Ausleihvolumen ist auf 500 Milliarden Euro begrenzt

Der FDP-Haushaltspolitiker Otto Fricke sieht diese Entwicklung mit Sorge. „Es bleibt leider beim Irrglauben, durch immer größere Kanonen dauerhaften Frieden auf den Finanzmärkten zu erreichen“, sagte Fricke unserer Zeitung. „Wenn man der Politik mehr Finanzmittel – und seien es Garantien – zur Verfügung stellt, werden sie leider meist auch genutzt“, meinte Fricke, der 2012 in der schwarz-gelben Koalition selbst an der Errichtung des ESM beteiligt war. Damals versprachen die Eurostaaten den Bürgern, dass die gewaltigen Finanzmittel nur im Krisenfall genutzt werden. Es geht um viel Geld: Das maximale Ausleihvolumen des ESM ist nach den geltenden Verträgen auf 500 Milliarden Euro begrenzt. Um den Fonds schlagkräftig zu machen, gaben die Eurostaaten Garantien ab und zahlten Geld ein. Allein Deutschland garantiert ein Kreditvolumen über 168 Milliarden Euro. Hinzu kommen noch Barzahlungen aus dem Bundeshaushalt von insgesamt 21,7 Milliarden Euro an den ESM – das ist mehr als dem Bildungs- und Forschungsministerium in einem Jahr zur Verfügung steht.
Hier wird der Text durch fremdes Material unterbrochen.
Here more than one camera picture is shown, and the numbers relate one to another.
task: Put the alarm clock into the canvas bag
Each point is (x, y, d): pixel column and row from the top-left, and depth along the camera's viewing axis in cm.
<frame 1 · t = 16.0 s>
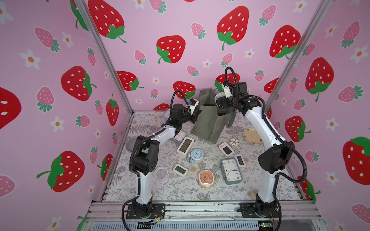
left hand: (201, 110, 90), fingers closed
right hand: (221, 98, 85), fingers open
grey-green canvas tote bag: (211, 121, 100), point 13 cm above the table
grey square analog clock: (181, 135, 104), point 3 cm above the table
white digital clock green screen: (185, 147, 97), point 4 cm above the table
blue twin-bell alarm clock: (196, 156, 92), point 4 cm above the table
white timer orange button: (226, 149, 97), point 3 cm above the table
small patterned round trinket: (233, 142, 101), point 3 cm above the table
small white digital clock: (240, 160, 92), point 3 cm above the table
large grey-green rectangular clock: (231, 171, 87), point 3 cm above the table
peach cat-face clock: (206, 178, 84), point 4 cm above the table
small white square digital clock: (180, 170, 88), point 3 cm above the table
lilac round alarm clock: (161, 173, 86), point 4 cm above the table

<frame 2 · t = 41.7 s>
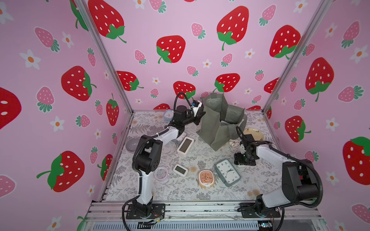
left hand: (206, 112, 90), fingers closed
right hand: (239, 162, 90), fingers open
grey-green canvas tote bag: (221, 121, 103), point 11 cm above the table
large grey-green rectangular clock: (227, 173, 86), point 3 cm above the table
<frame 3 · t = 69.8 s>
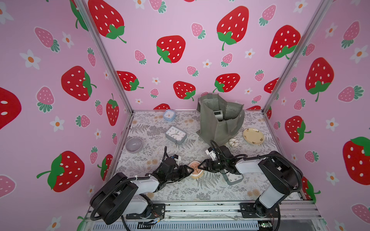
left hand: (192, 172, 84), fingers open
right hand: (199, 171, 85), fingers open
white digital clock green screen: (219, 115, 101), point 15 cm above the table
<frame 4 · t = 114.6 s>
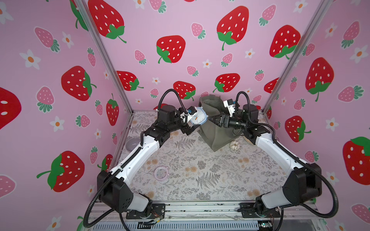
left hand: (194, 116, 75), fingers open
right hand: (209, 121, 73), fingers open
small light blue clock: (201, 118, 75), point 33 cm above the table
Der ESM ist ein riesiger Geldtopf, der Begehrlichkeiten weckt. Es herrscht kein Mangel an Vorschlägen zur Verwendung. Italien regte an, mit ESM-Mitteln eine europäische Arbeitslosenversicherung zu finanzieren. Diese Idee gilt inzwischen als chancenlos. Viele Fürsprecher hat allerdings der Plan, auf den Fonds zurückzugreifen, falls der Einlagensicherungsfonds in der Bankenunion nicht ausreicht. Davon halten die Liberalen im Bundestag überhaupt nichts. Der ESM diene dem Wohl der Euroländer in der Gesamtheit und keinesfalls dem Schutz einzelner Banken, argumentiert Fricke. Schon nach den geltenden Regeln kann der ESM einzelnen Banken helfen, wie dies im Falle Spaniens passiert ist. Doch der ESM darf bisher nur tätig werden, wenn Mitgliedsstaaten strenge Reformauflagen erfüllen. Den südeuropäischen Staaten sind diese Bedingungen ein Dorn im Auge. Bis Juni wollen sich die Eurostaaten auf erste Reformvorschläge verständigen. Weil die Vorhaben so komplex sind, dürfte bis zur Umsetzung einige Zeit vergehen.

Für den Steuerzahler geht es um viel

Wie viel für den Steuerzahler auf dem Spiel steht, zeigt sich am vorhandenen Fondsvolumen. Der ESM hat bisher an Griechenland, Irland, Portugal, Spanien und Zypern Kredite vergeben. Die meisten Darlehen gingen an Athen. Ende 2017 vergab der ESM 124 Milliarden Euro an Krediten. Damit beträgt die Ausleihkapazität gegenwärtig noch 376 Milliarden Euro. Der IWF meint, dass dieses Volumen für Krisenzeiten nicht ausreicht. Deshalb sollten die Staaten mehr einzahlen. Kritiker warnen aber vor falschen Anreizen: Wenn die Eurozone ihren Mitgliedern signalisiert, dass deren Schwierigkeiten im Ernstfall von der Staatengemeinschaft gelöst werden, könnte das zu neuer Risikofreude führen.

Kanzlerin Angela Merkel (CDU) hat sich Spielraum für Zugeständnisse offengehalten. Merkel weiß um die Stimmungslage in ihrer eigenen Fraktion. In den Reihen von CDU/CSU ist das Unbehagen gegen eine Erweiterung des ESM groß. Der Einstieg in die Transferunion müsse vermieden werden, heißt es dort.